Saturating the max tree depth for every sample in extremely simple model

Hi,

I’ve been working on adapting Stan to work with a C++ framework I need to use for generating the likelihoods I need to fit my data. Mostly based on reverse-engineering the output I got from a test model I wrote and ran with CmdStan (and examining CmdStan’s command.hpp), I’ve derived a new class from stan::model::prob_grad that implements (amongst other things) log_prob() as well as a stan::callbacks::writer derivative to store the samples that come out in a format I can work with. I’m running NUTS with adaptation using a call to stan::services::sample::hmc_nuts_diag_e_adapt(). (I’d be happy to give more technical details if necessary, but I didn’t want to clutter the original post, and I don’t think they’re needed for this discussion.) This appears to at least run Stan successfully.

Now I’m trying to test whether the fitting is actually working using an extremely simple model before I trust it to do anything sensible elsewhere. I’ve run up against a feature I didn’t expect and don’t understand. My model is a quadratic function with a single parameter, y = a x^2, and my likelihood is a unit normal centered around a true value a_0, with y evaluated only at a single data point of x=1, so that L(x;a) = N(a - a_0). For the sake of simplicity, I’m assuming the prior on a is flat, so it contributes nothing to the total LL. This makes log_prob look like the plot below as a function of a (in this example a_0 = 1.8, selected at random):

When I run Stan, it’s able to find the correct value a_0 with no trouble, but no matter how many samples I run in warmup (I’ve tried as many as 10K) or how large I set the max tree depth (I’ve gone as high as 17), literally 100% of my post-warmup samples saturate the max tree depth.

I’ve inserted lots of debugging code to ensure that the return value of log_prob is literally what I plot above, so I know Stan’s getting the right LL values. And the LL surface obviously doesn’t have any strange features for the sampler to get stuck in.

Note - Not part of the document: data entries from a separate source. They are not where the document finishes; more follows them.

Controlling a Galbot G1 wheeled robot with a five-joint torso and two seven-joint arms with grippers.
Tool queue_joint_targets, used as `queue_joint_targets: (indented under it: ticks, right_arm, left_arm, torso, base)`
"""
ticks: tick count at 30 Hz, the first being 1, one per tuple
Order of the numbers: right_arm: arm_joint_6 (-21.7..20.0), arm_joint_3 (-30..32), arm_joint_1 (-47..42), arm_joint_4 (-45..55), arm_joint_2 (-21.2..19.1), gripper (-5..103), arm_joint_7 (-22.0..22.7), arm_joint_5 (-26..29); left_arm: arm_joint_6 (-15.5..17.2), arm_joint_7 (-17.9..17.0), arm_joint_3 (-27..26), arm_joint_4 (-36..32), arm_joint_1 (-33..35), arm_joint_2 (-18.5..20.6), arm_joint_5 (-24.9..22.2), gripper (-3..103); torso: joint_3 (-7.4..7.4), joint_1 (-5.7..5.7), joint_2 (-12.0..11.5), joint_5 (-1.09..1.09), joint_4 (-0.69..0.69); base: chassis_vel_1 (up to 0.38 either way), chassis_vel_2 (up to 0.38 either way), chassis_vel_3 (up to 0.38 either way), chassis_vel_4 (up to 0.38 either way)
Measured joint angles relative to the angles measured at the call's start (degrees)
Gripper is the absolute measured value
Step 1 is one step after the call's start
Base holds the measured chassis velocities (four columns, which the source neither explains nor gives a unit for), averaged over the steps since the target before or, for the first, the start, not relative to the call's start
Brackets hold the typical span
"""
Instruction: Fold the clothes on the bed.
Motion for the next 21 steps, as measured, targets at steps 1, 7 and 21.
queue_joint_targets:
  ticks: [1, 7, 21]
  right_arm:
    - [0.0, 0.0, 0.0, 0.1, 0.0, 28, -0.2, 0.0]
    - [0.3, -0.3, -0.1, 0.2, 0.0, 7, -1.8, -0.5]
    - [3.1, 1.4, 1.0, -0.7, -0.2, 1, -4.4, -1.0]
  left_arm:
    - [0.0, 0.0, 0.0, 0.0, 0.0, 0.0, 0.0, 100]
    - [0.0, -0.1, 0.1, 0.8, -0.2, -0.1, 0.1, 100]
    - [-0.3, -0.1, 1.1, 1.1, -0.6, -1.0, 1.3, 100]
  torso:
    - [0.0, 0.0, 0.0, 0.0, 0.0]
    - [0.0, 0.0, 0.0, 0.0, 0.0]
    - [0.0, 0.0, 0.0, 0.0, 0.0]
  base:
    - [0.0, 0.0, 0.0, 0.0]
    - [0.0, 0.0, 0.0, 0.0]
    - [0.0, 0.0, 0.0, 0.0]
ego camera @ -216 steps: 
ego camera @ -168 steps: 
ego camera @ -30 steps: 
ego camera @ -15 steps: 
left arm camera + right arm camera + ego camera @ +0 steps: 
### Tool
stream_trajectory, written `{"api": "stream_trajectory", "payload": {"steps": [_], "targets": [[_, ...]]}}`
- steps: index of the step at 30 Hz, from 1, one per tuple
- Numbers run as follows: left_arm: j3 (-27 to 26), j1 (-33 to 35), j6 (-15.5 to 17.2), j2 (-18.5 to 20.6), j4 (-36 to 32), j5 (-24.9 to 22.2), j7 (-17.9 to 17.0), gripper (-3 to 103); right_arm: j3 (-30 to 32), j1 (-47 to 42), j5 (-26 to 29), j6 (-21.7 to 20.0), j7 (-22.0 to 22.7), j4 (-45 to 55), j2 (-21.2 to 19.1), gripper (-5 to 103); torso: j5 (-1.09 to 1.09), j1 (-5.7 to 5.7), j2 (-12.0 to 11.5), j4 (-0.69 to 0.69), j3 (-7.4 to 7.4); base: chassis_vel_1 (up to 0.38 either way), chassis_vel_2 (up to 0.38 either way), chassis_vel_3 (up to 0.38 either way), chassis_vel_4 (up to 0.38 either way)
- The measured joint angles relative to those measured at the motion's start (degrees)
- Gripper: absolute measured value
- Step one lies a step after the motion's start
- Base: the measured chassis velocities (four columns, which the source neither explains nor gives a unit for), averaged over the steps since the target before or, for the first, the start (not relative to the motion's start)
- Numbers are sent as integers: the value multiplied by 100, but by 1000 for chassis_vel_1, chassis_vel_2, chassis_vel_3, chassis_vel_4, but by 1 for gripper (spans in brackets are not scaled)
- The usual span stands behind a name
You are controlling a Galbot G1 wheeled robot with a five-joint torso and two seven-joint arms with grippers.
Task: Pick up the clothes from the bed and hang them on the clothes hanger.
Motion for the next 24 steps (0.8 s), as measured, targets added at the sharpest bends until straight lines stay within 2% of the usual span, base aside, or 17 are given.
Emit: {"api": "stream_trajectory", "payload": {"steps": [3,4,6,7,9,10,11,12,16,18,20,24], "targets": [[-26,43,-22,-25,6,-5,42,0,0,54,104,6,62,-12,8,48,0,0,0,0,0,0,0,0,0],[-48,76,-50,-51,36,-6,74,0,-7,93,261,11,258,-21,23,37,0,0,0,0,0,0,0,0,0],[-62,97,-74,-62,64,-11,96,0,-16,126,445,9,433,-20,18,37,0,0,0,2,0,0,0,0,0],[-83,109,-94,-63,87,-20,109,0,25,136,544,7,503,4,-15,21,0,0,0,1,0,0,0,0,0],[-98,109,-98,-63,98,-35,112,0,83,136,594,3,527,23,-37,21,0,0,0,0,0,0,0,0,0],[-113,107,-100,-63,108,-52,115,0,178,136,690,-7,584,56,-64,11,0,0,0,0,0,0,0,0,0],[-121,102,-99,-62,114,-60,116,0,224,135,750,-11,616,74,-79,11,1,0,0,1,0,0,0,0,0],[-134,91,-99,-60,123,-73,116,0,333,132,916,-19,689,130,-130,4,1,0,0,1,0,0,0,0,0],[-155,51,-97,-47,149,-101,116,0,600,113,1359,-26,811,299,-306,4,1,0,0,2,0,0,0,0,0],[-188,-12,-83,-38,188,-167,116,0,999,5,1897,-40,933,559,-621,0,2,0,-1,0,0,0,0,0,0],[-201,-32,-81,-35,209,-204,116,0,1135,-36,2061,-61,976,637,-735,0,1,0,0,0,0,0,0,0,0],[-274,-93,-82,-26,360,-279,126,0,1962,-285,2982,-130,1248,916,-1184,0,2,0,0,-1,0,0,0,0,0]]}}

I’ve read what I can find in the Stan manual and online (including the page about warnings) and I can’t work out whether I should be concerned.

I’m a bit worried, though, that this might indicate I have a problem in my implementation, and I especially worry that sampling won’t work correctly when I try a more complex model. (I’ve experimented with more complex models and had the same behavior, and where the samples don’t match my expected posterior surface, but it’s less clear from those whether it’s the model or my Stan usage that’s at fault.)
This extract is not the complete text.